═════ Record extracts ═════
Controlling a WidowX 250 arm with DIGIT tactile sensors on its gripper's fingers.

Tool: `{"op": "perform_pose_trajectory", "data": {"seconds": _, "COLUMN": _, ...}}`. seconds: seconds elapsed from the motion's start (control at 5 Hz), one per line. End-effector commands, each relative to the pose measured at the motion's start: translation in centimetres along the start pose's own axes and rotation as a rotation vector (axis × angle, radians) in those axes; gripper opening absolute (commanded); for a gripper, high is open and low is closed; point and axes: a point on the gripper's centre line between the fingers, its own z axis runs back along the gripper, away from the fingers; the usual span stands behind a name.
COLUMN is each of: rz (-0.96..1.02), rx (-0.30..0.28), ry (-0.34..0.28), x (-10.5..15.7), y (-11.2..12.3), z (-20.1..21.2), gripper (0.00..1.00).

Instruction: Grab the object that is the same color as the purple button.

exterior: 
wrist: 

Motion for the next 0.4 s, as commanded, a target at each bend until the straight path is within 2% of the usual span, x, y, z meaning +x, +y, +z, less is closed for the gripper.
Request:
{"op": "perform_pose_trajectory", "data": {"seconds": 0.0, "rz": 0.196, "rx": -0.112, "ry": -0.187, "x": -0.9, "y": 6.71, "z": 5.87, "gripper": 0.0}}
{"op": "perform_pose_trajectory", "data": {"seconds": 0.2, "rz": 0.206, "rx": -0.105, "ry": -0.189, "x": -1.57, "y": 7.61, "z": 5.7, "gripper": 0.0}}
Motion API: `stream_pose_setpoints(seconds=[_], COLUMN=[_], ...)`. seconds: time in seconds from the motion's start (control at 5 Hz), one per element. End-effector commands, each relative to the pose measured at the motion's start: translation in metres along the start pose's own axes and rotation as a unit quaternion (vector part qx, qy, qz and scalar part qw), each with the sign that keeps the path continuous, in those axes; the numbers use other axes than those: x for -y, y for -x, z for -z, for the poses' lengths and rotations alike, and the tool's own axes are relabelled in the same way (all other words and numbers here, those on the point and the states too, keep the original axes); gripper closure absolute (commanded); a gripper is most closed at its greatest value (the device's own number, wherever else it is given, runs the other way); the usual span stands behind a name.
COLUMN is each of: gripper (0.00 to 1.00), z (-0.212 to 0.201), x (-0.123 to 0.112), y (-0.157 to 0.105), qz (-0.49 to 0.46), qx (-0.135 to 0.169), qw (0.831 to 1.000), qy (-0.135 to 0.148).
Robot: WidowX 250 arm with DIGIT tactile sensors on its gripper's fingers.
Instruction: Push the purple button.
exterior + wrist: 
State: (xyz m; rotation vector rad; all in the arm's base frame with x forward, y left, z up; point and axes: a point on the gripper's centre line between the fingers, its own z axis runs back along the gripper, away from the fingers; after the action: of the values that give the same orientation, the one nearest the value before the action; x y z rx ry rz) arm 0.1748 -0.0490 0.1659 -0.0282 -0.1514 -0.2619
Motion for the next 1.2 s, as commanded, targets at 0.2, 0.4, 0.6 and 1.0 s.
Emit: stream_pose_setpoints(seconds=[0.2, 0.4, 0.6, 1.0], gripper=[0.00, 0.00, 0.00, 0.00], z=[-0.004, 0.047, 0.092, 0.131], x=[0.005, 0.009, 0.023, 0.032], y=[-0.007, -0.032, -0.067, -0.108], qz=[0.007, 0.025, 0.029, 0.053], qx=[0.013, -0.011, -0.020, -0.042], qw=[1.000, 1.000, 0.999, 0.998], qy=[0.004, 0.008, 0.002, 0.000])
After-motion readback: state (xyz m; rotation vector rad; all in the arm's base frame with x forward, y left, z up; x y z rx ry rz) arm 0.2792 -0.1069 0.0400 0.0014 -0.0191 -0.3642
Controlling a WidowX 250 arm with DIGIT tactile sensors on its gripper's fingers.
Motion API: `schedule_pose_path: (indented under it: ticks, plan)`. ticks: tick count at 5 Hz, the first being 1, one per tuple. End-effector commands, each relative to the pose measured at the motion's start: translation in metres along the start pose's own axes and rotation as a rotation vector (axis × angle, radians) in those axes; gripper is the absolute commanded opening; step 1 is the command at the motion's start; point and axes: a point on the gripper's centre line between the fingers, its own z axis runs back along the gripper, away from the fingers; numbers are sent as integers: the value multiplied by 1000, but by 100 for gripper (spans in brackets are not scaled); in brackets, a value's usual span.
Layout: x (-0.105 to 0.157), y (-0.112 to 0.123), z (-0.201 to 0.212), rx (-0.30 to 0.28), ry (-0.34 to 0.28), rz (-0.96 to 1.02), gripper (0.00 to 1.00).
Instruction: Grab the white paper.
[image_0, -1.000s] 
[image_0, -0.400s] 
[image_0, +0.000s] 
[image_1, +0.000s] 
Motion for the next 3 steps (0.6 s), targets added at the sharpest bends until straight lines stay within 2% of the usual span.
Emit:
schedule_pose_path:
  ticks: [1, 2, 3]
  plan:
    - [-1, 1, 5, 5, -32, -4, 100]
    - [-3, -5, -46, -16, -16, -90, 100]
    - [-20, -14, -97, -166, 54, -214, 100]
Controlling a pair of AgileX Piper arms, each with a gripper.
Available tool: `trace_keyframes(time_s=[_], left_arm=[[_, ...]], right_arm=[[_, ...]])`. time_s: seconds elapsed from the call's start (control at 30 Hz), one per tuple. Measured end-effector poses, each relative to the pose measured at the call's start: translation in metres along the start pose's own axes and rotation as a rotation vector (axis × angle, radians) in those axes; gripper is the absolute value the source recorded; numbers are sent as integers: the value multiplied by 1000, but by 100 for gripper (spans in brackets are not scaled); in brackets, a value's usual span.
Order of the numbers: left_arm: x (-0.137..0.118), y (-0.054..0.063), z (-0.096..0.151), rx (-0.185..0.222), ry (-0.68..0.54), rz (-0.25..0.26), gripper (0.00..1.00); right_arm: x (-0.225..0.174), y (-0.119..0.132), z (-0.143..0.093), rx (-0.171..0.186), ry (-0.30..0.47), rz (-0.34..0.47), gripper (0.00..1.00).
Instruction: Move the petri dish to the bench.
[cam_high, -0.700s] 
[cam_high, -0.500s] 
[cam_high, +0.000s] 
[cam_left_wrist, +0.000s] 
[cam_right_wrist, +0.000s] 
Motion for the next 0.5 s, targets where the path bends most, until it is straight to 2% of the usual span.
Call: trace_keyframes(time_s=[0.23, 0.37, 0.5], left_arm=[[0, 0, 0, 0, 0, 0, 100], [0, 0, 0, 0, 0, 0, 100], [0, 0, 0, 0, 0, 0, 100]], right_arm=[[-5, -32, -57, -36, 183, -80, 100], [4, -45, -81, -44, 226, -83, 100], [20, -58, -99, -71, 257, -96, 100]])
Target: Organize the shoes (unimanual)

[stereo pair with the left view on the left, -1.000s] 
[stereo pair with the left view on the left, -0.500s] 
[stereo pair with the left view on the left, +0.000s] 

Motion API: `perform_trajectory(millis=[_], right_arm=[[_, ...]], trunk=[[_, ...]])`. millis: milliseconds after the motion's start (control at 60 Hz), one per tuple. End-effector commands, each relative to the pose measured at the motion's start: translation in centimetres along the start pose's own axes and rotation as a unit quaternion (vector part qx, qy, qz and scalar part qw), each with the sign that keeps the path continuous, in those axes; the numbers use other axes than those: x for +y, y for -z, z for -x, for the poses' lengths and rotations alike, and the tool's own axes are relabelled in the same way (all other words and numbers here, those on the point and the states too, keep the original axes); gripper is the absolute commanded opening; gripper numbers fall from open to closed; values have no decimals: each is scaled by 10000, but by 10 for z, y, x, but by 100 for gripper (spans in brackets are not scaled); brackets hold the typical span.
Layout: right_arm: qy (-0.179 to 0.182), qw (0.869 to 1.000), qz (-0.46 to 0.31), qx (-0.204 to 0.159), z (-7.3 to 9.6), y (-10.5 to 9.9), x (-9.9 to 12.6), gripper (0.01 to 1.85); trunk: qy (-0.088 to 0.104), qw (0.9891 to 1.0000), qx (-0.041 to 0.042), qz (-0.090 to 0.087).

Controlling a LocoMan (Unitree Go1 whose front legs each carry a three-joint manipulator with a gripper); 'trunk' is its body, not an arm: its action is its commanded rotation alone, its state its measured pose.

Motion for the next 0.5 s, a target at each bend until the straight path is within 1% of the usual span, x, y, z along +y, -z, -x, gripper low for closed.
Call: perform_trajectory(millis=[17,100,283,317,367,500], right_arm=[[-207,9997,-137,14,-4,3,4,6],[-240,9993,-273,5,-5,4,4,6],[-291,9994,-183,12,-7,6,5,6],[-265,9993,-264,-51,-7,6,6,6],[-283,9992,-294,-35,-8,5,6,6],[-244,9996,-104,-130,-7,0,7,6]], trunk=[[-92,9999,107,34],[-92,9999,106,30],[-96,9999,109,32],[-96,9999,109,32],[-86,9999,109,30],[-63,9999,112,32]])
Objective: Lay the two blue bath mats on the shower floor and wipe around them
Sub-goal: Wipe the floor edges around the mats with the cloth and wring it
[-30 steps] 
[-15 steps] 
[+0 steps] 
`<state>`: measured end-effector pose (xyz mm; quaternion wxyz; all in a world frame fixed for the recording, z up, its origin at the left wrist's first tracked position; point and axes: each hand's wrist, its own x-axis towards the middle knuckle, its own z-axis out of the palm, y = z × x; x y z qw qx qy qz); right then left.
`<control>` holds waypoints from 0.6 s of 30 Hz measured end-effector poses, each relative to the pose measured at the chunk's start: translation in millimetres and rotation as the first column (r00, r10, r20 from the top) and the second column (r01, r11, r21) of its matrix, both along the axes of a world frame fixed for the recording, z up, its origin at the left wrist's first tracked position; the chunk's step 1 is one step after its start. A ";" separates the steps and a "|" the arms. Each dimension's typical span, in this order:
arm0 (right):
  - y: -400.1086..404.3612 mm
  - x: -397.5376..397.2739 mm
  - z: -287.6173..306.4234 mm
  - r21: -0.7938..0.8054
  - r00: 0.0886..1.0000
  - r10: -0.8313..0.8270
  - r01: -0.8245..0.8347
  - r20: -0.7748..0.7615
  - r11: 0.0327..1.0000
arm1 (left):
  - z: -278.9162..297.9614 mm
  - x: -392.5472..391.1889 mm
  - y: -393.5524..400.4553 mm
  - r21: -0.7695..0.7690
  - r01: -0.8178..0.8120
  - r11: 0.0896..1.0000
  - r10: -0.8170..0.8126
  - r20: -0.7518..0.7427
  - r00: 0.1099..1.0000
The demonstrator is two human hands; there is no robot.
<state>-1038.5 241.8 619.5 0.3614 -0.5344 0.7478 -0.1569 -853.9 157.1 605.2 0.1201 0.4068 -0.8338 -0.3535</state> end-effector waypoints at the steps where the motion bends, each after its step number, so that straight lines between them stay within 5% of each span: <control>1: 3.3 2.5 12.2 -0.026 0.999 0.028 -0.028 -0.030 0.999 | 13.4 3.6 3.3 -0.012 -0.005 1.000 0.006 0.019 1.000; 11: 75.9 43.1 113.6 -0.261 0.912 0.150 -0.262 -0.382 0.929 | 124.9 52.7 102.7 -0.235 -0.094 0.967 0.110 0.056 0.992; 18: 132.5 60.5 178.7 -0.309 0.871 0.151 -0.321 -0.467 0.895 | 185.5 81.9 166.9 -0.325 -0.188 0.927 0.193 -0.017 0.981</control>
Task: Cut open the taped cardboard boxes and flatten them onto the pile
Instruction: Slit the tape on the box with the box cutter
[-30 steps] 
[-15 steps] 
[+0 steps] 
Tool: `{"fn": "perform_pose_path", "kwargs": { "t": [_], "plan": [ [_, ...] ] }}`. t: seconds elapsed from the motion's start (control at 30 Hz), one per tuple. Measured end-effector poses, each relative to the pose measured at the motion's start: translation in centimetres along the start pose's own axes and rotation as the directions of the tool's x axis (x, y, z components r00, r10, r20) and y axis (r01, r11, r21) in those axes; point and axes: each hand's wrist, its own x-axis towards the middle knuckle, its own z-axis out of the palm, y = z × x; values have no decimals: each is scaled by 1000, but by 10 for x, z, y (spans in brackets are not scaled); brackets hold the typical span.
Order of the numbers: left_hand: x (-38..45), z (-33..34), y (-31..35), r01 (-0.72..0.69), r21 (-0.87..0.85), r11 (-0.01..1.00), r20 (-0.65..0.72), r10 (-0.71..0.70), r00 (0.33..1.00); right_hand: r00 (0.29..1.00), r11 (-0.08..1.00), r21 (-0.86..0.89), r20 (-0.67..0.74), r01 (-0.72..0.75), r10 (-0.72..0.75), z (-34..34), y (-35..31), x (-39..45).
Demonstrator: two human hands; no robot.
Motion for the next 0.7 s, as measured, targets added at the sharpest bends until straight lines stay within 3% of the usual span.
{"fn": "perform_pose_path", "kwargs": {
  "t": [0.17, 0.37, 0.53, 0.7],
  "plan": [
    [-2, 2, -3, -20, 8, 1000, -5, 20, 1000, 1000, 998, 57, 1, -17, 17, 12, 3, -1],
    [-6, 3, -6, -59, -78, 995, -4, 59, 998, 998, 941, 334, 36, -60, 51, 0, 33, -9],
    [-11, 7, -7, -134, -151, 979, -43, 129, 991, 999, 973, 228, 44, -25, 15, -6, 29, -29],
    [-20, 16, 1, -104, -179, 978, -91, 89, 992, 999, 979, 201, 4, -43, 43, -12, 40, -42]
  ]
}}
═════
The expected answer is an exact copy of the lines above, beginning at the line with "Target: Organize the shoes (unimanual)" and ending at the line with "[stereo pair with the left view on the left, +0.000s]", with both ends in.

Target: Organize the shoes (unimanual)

[stereo pair with the left view on the left, -1.000s] 
[stereo pair with the left view on the left, -0.500s] 
[stereo pair with the left view on the left, +0.000s] 

This response is complete, and nothing else is pending.